Mme Cousineau, dans la salle du conseil des commissaires de la CSDM.

La commissaire indépendante Violaine Cousineau a appris la décision de la CSDM en consultant les offres d'emploi sur son site Internet.

Photo : Radio-Canada / Marie-Laure Josselin

En effet, sur le site de la CSDM, il est mentionné en bas des offres d’emploi que « les employés de la Commission scolaire de Montréal sont soumis à la Loi sur la laïcité de l’État. Cette loi prévoit, entre autres choses, l’interdiction pour les enseignants, les directions et directions adjointes d’établissement, embauchés après le 27 mars 2019, de porter un signe religieux ».

Mme Cousineau rappelle que l’application de cette loi sera difficile. « [Quelle sera] son application sur le terrain, quelles [seront] les sanctions, qui [sera] responsable de l’application de cette loi, c’est quoi exactement un signe religieux, tout ça reste à construire, même pour ceux qui étaient d’accord avec cette loi », dit-elle.

Le gouvernement aurait dû prévoir une période tampon. On parle de droits fondamentaux, ça ne se décide pas sur un coin de table.

Violaine Cousineau, commissaire indépendante à la CSDM

Elle n’est pas la seule à s’inquiéter de cette décision. Bouchera Chelbi, une enseignante employée par la CSDM depuis 10 ans et qui porte le foulard, se dit « extrêmement déçue ».
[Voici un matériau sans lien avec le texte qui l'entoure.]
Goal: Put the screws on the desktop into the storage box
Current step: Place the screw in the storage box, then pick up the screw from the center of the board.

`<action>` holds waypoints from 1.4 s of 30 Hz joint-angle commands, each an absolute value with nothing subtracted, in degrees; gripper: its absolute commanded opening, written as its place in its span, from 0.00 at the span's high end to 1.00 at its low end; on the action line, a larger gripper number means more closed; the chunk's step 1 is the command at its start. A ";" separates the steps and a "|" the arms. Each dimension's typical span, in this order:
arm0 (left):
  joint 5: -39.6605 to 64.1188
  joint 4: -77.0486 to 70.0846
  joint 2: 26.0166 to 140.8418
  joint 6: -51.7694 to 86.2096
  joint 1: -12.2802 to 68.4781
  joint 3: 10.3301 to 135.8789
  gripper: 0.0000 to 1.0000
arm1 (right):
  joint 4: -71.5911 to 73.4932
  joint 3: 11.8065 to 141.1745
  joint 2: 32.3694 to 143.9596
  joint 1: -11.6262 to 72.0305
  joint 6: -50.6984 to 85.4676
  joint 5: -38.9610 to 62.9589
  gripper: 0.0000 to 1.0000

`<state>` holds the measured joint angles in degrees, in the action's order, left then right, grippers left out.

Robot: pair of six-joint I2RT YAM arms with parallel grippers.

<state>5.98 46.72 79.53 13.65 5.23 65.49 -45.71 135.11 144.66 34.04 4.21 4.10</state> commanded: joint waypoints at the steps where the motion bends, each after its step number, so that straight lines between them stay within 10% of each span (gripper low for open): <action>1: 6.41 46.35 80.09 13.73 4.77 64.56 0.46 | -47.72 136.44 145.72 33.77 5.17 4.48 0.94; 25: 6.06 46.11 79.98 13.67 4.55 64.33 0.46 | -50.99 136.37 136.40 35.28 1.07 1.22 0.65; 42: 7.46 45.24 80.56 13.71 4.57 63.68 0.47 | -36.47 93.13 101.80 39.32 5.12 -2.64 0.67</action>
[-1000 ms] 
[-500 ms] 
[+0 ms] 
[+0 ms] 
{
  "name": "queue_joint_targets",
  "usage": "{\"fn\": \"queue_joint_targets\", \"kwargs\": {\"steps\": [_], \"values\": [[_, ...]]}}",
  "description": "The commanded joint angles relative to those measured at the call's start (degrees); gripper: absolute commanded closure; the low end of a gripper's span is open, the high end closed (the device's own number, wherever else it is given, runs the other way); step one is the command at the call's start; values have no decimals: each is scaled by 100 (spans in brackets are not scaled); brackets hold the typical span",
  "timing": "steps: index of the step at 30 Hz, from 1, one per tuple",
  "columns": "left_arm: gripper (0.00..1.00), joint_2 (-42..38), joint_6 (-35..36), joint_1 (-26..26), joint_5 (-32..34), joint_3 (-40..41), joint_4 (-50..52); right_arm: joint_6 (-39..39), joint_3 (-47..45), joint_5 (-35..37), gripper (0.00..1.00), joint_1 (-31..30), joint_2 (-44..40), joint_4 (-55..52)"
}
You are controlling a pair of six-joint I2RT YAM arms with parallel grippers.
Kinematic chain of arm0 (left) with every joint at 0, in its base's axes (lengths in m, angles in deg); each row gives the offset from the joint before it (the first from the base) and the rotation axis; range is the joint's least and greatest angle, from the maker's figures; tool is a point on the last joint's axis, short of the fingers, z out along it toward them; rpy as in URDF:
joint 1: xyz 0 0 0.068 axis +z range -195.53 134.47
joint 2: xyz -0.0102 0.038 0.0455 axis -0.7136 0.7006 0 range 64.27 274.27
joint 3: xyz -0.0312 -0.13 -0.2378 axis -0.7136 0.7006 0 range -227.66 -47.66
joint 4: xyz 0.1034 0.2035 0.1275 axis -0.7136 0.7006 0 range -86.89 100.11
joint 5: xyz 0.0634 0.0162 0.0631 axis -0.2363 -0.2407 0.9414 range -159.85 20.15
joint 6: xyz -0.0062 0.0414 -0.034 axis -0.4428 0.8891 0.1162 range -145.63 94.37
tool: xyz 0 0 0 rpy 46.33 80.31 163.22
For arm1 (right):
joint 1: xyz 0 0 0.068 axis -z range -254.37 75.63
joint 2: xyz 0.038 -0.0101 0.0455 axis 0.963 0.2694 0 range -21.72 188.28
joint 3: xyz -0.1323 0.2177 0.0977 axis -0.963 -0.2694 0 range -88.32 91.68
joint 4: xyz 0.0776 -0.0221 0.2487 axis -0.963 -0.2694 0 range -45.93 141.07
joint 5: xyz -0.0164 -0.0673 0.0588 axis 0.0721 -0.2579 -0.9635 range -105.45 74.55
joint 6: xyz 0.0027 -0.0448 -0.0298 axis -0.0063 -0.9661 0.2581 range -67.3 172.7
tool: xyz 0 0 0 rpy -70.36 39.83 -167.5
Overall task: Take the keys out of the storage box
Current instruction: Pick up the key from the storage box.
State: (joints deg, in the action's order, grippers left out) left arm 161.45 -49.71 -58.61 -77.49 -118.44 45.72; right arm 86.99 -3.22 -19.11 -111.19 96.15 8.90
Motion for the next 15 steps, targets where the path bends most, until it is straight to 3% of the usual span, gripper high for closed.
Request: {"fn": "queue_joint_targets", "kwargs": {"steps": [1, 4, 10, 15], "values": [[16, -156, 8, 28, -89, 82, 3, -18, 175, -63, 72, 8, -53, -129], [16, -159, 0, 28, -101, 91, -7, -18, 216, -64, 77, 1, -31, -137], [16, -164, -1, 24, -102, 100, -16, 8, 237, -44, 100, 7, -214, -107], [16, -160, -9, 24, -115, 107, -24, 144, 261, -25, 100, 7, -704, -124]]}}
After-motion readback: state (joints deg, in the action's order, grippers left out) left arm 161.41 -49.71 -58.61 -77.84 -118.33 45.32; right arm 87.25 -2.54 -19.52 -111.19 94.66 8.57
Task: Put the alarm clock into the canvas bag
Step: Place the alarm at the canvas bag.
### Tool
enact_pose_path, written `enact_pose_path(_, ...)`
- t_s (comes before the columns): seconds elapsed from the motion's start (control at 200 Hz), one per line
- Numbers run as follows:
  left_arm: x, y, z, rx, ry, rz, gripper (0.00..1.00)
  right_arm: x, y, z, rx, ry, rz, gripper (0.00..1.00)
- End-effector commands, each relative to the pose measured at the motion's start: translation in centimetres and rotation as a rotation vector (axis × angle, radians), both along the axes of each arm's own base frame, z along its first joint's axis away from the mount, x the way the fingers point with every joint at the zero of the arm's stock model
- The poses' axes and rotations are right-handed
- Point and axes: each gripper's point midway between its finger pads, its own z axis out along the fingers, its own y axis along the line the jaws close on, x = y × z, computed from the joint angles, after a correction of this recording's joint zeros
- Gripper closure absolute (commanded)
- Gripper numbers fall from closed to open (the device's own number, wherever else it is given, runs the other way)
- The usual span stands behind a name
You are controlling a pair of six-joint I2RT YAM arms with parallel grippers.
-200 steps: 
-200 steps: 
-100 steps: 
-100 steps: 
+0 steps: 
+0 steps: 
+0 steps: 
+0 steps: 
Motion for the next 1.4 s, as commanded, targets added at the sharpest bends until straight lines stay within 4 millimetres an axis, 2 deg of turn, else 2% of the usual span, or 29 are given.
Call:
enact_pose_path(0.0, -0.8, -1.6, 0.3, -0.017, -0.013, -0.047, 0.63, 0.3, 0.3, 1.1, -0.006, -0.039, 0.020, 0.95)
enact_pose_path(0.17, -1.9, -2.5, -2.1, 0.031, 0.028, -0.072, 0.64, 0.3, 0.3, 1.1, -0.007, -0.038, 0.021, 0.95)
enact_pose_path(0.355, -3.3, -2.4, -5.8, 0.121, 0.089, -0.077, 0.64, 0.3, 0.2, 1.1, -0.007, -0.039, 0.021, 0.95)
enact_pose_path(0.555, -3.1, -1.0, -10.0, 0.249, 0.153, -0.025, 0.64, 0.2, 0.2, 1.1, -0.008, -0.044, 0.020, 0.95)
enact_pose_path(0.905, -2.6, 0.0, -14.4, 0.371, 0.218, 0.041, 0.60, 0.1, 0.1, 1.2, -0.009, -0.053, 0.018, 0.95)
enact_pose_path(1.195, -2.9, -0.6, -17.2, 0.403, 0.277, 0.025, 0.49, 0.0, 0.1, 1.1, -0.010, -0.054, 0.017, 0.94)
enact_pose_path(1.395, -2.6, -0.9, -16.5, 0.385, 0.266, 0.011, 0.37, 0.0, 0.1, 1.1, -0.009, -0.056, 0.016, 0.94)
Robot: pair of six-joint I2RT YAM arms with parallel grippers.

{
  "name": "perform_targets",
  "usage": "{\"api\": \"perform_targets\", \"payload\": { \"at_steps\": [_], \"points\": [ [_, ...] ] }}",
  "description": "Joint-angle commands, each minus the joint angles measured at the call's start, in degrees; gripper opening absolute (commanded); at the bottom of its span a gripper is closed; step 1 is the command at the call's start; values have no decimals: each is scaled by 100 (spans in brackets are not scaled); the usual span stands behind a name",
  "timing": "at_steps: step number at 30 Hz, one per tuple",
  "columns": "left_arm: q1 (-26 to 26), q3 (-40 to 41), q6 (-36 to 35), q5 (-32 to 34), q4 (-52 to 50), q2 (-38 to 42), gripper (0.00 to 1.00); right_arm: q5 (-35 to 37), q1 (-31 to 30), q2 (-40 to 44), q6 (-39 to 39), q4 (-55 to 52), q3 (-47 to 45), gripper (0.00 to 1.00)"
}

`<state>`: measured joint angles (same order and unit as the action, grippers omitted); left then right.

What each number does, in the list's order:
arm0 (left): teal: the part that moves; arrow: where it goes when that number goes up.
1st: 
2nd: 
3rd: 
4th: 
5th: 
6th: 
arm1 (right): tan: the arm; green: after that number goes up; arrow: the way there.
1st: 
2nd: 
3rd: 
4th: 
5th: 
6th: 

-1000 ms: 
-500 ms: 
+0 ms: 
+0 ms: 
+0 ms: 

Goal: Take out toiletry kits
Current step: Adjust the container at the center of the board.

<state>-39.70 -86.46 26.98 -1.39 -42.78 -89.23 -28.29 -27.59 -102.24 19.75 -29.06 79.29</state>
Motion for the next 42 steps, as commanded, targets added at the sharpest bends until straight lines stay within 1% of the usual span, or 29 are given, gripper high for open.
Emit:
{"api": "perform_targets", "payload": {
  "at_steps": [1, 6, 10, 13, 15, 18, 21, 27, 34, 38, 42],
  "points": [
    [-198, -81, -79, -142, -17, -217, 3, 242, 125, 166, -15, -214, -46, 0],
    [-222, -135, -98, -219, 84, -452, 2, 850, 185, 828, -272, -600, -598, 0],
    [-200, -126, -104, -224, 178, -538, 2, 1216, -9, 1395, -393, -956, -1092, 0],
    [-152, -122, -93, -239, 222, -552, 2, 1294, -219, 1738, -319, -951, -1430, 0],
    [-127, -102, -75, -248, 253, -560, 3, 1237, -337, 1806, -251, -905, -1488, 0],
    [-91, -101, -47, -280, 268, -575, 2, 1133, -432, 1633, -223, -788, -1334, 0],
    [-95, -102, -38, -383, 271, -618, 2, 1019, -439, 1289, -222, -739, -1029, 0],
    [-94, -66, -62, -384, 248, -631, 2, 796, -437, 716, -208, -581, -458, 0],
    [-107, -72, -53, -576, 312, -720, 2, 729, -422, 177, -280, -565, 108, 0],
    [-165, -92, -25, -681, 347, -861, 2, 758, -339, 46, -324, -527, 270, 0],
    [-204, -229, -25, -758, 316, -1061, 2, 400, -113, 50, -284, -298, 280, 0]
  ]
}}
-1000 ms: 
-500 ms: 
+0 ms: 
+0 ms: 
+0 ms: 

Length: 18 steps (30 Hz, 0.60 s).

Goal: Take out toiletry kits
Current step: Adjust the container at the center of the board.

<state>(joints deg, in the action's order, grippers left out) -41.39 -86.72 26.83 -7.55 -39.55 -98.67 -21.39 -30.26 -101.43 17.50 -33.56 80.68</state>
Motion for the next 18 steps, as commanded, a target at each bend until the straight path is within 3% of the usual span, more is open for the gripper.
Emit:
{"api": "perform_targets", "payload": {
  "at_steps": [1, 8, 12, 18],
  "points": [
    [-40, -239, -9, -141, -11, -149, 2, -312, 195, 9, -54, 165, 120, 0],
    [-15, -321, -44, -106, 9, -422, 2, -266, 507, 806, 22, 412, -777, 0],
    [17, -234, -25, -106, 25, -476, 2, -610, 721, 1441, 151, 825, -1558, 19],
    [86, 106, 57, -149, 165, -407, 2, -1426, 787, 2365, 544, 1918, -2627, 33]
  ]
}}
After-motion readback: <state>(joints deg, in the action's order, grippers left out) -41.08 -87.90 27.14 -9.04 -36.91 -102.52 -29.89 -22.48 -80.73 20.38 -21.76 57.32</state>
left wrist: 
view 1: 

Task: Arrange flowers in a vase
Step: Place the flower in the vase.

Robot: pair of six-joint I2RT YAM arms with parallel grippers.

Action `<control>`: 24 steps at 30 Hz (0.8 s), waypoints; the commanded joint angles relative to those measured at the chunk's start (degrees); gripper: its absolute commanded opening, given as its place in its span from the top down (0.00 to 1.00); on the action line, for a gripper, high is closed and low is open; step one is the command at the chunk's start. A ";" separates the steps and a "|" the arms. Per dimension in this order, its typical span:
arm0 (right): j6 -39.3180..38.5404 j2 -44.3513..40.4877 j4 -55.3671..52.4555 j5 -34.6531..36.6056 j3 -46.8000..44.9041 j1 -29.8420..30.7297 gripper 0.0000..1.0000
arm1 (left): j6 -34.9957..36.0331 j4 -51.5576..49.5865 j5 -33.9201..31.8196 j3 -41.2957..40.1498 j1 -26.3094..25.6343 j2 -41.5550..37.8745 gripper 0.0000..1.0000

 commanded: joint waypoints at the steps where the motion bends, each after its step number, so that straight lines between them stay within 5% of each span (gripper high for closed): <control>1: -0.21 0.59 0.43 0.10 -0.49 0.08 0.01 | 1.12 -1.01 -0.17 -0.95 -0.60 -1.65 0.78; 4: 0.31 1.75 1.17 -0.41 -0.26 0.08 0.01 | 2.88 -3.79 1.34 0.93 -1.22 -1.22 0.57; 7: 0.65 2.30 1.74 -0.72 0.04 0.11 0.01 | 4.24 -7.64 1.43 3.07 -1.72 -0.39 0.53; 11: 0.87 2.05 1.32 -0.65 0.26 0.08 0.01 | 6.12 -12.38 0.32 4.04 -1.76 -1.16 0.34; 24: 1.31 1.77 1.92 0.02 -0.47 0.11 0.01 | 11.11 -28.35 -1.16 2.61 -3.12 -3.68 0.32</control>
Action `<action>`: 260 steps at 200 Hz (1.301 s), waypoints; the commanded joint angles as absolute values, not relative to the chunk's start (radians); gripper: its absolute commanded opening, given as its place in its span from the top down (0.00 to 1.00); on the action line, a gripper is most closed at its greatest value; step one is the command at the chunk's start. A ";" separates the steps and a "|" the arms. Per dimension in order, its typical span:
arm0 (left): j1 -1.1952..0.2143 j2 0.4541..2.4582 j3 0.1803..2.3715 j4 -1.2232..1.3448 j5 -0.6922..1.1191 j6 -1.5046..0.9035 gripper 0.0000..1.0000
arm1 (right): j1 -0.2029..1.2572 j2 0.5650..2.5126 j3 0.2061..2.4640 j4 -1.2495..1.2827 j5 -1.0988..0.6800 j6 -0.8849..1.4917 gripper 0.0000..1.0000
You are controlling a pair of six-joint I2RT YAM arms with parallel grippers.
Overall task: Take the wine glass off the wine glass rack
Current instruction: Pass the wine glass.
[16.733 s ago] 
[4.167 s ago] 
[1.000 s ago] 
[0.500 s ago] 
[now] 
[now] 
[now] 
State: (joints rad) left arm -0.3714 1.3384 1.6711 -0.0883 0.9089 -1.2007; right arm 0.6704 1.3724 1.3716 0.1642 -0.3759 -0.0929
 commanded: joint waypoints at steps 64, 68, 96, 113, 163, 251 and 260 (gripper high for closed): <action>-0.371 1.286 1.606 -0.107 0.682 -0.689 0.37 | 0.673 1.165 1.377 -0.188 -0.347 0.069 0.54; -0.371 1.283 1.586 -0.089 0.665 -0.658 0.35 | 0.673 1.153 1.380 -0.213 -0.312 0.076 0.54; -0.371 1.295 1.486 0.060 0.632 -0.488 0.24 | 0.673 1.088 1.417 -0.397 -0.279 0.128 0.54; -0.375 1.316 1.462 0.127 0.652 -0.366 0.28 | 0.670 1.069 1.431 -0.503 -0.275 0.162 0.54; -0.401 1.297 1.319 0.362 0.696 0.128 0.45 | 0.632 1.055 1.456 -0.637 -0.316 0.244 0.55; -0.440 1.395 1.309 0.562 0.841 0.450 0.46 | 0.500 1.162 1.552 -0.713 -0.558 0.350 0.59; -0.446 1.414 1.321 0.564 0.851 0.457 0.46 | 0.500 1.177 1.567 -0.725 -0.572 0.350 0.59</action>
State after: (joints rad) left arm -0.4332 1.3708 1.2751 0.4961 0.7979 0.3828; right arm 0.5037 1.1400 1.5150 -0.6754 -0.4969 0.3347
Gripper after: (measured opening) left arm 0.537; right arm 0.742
« C’était notre dernière protection et elle vient de tomber. Moi, techniquement, je suis protégée, mais c’est comme si je n’avais pas les mêmes droits que mes collègues. En fait, on me tolère, c'est tout. C'est comme si on disait que les femmes musulmanes devaient être exclues de la société ».

La loi sur la laïcité accorde en effet un droit acquis aux enseignants qui portaient un signe religieux en date du dépôt du projet de loi, le 28 mars.